Creating complex stacks of functionality

With the declarative API, it's possible to create multiple components, models and workflows with a single declaration of the outcome.

Here is an example in which vectors are prepared using a convolutional neural network over images, and these vectors are used downstream in both vector-search and in a transfer-learning task.

  1. The Listener instance, wraps the CNN 'my-cnn-vectorizer', which contains the torch layer and pre-processing/ post-processing.

  2. The Stack reuses this Listener twice, once in the VectorIndex, which may be used to find images, using images, and once with the support-vector-machine SVC(), which ingests the vectors calculated by the Listener, and, is fitted based on those vectors and the label set.

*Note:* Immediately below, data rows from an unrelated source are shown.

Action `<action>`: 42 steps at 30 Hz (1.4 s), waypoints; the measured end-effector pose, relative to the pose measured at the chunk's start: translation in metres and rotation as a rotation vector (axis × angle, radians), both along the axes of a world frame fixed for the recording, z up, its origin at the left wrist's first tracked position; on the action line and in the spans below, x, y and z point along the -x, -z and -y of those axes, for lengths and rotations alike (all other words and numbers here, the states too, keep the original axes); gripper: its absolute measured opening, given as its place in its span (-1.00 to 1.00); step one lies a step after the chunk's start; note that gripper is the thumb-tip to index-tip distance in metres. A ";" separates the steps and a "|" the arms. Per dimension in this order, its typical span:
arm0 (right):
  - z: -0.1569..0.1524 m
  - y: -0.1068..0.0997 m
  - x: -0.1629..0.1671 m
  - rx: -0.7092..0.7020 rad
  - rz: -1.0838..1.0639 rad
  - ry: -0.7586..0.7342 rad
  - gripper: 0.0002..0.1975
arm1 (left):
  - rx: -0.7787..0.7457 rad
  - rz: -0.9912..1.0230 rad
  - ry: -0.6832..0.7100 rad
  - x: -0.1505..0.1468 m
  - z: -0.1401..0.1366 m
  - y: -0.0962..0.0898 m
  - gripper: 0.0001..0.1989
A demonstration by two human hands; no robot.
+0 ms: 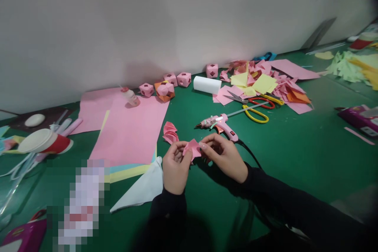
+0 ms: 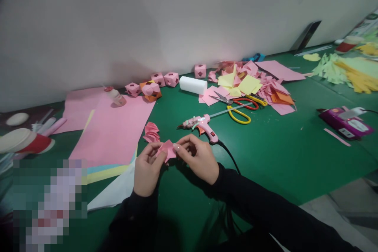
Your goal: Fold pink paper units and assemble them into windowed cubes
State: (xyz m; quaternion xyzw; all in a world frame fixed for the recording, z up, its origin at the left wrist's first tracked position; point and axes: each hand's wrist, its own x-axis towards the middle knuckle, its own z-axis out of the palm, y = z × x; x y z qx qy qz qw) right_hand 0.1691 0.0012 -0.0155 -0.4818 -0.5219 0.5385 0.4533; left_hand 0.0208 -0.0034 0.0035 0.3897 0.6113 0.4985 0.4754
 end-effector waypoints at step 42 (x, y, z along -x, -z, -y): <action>-0.019 -0.007 -0.031 -0.067 0.661 0.196 -0.53 | -0.096 -0.148 -0.218 0.020 -0.011 0.005 -0.77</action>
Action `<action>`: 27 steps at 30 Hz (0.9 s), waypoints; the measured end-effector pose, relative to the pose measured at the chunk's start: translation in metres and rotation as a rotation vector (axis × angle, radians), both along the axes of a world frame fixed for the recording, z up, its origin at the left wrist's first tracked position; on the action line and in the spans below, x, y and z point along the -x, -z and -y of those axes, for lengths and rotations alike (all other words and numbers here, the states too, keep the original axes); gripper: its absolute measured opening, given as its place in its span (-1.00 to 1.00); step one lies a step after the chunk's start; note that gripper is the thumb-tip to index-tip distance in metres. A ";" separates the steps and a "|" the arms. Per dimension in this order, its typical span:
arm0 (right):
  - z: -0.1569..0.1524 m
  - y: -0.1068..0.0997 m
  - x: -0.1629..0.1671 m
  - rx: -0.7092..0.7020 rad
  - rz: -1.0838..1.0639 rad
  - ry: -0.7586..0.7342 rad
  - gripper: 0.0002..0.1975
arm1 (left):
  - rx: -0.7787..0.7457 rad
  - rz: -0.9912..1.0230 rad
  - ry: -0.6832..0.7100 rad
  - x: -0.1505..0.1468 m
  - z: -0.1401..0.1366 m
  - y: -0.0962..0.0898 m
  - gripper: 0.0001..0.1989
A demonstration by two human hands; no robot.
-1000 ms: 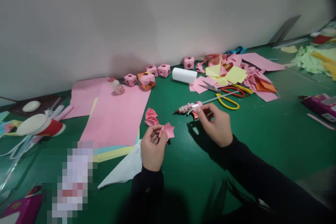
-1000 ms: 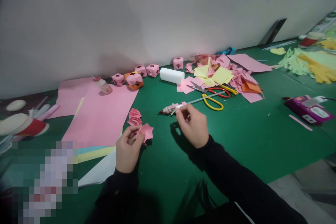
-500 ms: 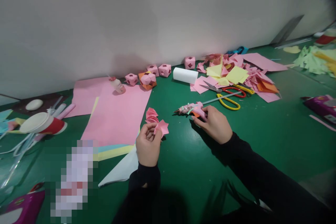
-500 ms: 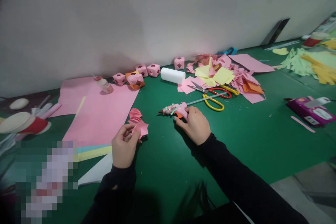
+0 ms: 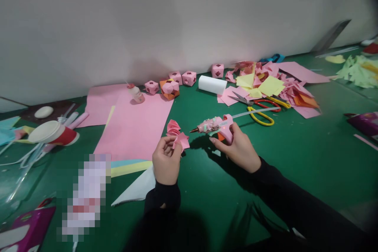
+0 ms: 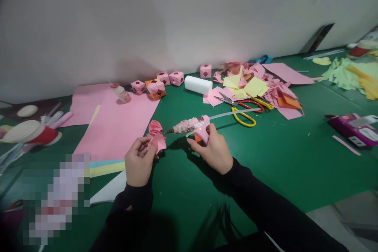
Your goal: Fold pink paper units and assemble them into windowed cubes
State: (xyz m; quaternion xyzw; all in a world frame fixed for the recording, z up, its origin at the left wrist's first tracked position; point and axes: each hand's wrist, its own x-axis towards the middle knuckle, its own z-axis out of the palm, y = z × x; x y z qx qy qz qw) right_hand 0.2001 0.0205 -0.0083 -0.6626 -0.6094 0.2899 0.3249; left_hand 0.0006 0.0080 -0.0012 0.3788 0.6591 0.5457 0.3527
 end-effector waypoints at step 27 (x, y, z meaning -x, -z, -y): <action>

from sklearn.svm import SVC
from my_models.vision import MyTorchModule, prepare_image

from superduperdb.ext.numpy import array
from superduperdb.ext.sklearn import Estimator
from superduperdb.ext.torch import TorchModel
from superduperdb import Stack, VectorIndex, Listener
from superduperdb.backends.mongodb import Collection

collection = Collection('images')

my_listener=Listener(
'my-listener',
model=TorchModel(
'my-cnn-vectorizer',
object=MyTorchModule(),
preprocess=prepare_image,
postprocess=lambda x: x.numpy(),
encoder=array(dtype='float', shape=(512,))
)
key='img',
select=collection.find({'_fold': 'train'})
)

db.add(
Stack(
'my-stack',
[
my_listener,
VectorIndex(
'my-index',
indexing_listener=my_listener,
),
Estimator(
'my-classifier',
object=SVC()
postprocess=lambda x: ['apples', 'pears'][x]
train_select=my_listener.outputs,
train_X='img',
train_y='labels',
)
],
)
)